§ What to do
Output the entries exactly as they appear. Pictures should not be included.

Content starts

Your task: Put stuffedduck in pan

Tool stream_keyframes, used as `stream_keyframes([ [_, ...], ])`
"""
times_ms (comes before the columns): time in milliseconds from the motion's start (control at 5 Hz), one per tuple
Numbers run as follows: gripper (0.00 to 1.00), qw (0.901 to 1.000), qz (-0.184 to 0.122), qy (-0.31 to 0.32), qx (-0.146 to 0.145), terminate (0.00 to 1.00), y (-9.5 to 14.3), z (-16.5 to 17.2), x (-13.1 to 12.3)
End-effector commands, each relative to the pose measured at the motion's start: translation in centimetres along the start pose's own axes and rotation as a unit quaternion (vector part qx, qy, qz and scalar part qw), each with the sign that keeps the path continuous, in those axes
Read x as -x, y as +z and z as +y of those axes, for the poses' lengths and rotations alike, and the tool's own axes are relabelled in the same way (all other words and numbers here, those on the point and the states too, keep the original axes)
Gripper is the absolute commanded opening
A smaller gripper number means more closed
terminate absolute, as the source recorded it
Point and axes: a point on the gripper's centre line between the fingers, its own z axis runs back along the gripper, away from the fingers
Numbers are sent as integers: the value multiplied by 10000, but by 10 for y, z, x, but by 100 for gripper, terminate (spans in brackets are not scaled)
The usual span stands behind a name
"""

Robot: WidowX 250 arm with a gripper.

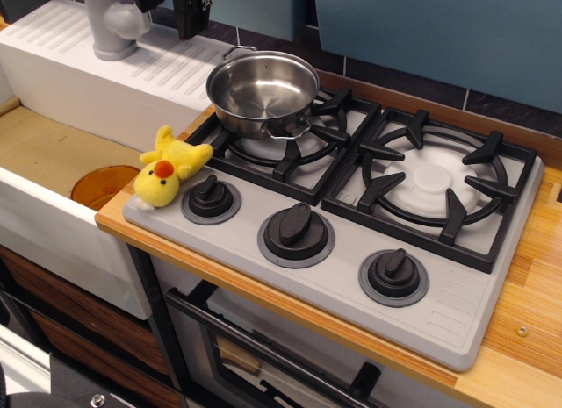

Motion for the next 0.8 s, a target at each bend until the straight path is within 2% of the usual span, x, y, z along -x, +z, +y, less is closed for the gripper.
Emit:
stream_keyframes([
  [0, 100, 10000, 0, 0, 0, 0, 0, 0, 0],
  [400, 100, 9994, -90, 79, -334, 0, 12, -9, 24],
  [600, 100, 9991, -113, 97, -401, 0, 15, -12, 32],
])
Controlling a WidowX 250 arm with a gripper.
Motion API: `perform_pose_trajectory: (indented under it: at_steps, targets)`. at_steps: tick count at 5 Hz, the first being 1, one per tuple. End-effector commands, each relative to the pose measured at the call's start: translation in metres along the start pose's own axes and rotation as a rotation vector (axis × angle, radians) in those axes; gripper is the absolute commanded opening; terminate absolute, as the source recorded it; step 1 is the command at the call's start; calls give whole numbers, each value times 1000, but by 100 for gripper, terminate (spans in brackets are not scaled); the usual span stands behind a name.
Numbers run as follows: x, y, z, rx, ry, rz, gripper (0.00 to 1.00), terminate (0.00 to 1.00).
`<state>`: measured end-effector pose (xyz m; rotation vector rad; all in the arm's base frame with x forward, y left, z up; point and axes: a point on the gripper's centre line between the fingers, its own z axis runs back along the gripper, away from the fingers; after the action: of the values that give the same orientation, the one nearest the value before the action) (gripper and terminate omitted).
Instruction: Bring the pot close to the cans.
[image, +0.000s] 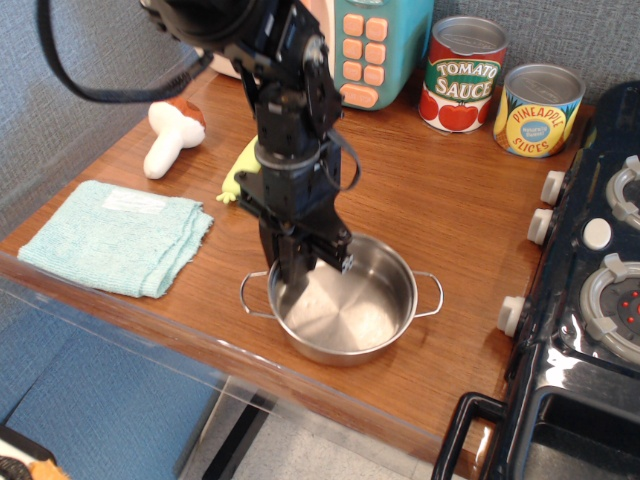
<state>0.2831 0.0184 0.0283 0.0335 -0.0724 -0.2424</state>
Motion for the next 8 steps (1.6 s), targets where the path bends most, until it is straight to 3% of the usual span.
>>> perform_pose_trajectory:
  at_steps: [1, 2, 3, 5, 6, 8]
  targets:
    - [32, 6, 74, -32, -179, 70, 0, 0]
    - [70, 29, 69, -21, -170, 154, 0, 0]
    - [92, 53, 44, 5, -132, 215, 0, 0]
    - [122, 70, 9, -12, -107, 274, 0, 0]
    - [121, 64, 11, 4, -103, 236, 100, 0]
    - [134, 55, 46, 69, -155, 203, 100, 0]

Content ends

§ Reply
Your task: Put stuffedduck in pan

Tool stream_keyframes, used as `stream_keyframes([ [_, ...], ])`
"""
times_ms (comes before the columns): time in milliseconds from the motion's start (control at 5 Hz), one per tuple
Numbers run as follows: gripper (0.00 to 1.00), qw (0.901 to 1.000), qz (-0.184 to 0.122), qy (-0.31 to 0.32), qx (-0.146 to 0.145), terminate (0.00 to 1.00), y (-9.5 to 14.3), z (-16.5 to 17.2), x (-13.1 to 12.3)
End-effector commands, each relative to the pose measured at the motion's start: translation in centimetres along the start pose's own axes and rotation as a unit quaternion (vector part qx, qy, qz and scalar part qw), each with the sign that keeps the path continuous, in those axes
Read x as -x, y as +z and z as +y of those axes, for the poses' lengths and rotations alike, and the tool's own axes are relabelled in the same way (all other words and numbers here, those on the point and the states too, keep the original axes)
Gripper is the absolute commanded opening
A smaller gripper number means more closed
terminate absolute, as the source recorded it
Point and axes: a point on the gripper's centre line between the fingers, its own z axis runs back along the gripper, away from the fingers
Numbers are sent as integers: the value multiplied by 10000, but by 10 for y, z, x, but by 100 for gripper, terminate (spans in brackets are not scaled)
The usual span stands behind a name
"""

Robot: WidowX 250 arm with a gripper.


Motion for the next 0.8 s, a target at each bend until the straight path is within 2% of the usual span, x, y, z along -x, +z, +y, less is closed for the gripper.
Emit:
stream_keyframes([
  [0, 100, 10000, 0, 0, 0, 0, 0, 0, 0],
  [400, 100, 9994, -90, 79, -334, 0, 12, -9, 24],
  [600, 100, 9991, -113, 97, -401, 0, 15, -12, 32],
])
Controlling a WidowX 250 arm with a gripper.
Motion API: `perform_pose_trajectory: (indented under it: at_steps, targets)`. at_steps: tick count at 5 Hz, the first being 1, one per tuple. End-effector commands, each relative to the pose measured at the call's start: translation in metres along the start pose's own axes and rotation as a rotation vector (axis × angle, radians) in those axes; gripper is the absolute commanded opening; terminate absolute, as the source recorded it; step 1 is the command at the call's start; calls give whole numbers, each value times 1000, but by 100 for gripper, terminate (spans in brackets are not scaled); the usual span stands behind a name.
Numbers run as follows: x, y, z, rx, ry, rz, gripper (0.00 to 1.00), terminate (0.00 to 1.00).
`<state>`: measured end-effector pose (xyz m; rotation vector rad; all in the arm's base frame with x forward, y left, z up; point and axes: a point on the gripper's centre line between the fingers, its own z axis runs back along the gripper, away from the fingers; after the action: of the values that give the same orientation, the one nearest the value before the action) (gripper and terminate omitted).
Instruction: Bring the pot close to the cans.
[image, +0.000s] 
<state>0.2831 0.0184 0.0283 0.0335 -0.0724 -0.2424</state>
Motion for the next 8 steps (1.6 s), targets where the path bends most, until it is straight to 3% of the usual span.
>>> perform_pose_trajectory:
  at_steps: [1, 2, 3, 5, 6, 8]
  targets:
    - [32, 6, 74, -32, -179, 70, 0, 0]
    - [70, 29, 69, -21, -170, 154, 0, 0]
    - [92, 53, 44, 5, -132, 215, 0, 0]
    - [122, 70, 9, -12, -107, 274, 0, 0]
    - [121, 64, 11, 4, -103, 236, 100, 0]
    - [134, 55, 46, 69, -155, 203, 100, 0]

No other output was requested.